[Instructions to follow]
Give the whole listing again, exactly as written.

[Input data]
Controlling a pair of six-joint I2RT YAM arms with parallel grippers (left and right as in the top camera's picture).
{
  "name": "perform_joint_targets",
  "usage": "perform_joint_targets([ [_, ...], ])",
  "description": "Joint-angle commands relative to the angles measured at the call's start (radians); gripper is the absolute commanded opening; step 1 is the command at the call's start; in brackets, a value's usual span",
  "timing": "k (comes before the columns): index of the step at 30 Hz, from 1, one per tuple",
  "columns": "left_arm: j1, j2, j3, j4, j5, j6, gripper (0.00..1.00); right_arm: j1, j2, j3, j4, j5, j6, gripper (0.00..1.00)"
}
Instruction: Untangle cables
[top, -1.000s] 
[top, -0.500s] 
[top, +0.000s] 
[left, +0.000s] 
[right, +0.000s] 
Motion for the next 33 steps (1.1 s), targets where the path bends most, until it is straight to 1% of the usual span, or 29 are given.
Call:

[Response area]
Controlling a pair of six-joint I2RT YAM arms with parallel grippers (left and right as in the top camera's picture).
{
  "name": "perform_joint_targets",
  "usage": "perform_joint_targets([ [_, ...], ])",
  "description": "Joint-angle commands relative to the angles measured at the call's start (radians); gripper is the absolute commanded opening; step 1 is the command at the call's start; in brackets, a value's usual span",
  "timing": "k (comes before the columns): index of the step at 30 Hz, from 1, one per tuple",
  "columns": "left_arm: j1, j2, j3, j4, j5, j6, gripper (0.00..1.00); right_arm: j1, j2, j3, j4, j5, j6, gripper (0.00..1.00)"
}
Instruction: Untangle cables
[top, -1.000s] 
[top, -0.500s] 
[top, +0.000s] 
[left, +0.000s] 
[right, +0.000s] 
Motion for the next 33 steps (1.1 s), targets where the path bends most, until it is straight to 1% of the usual span, or 29 are given.
Call:

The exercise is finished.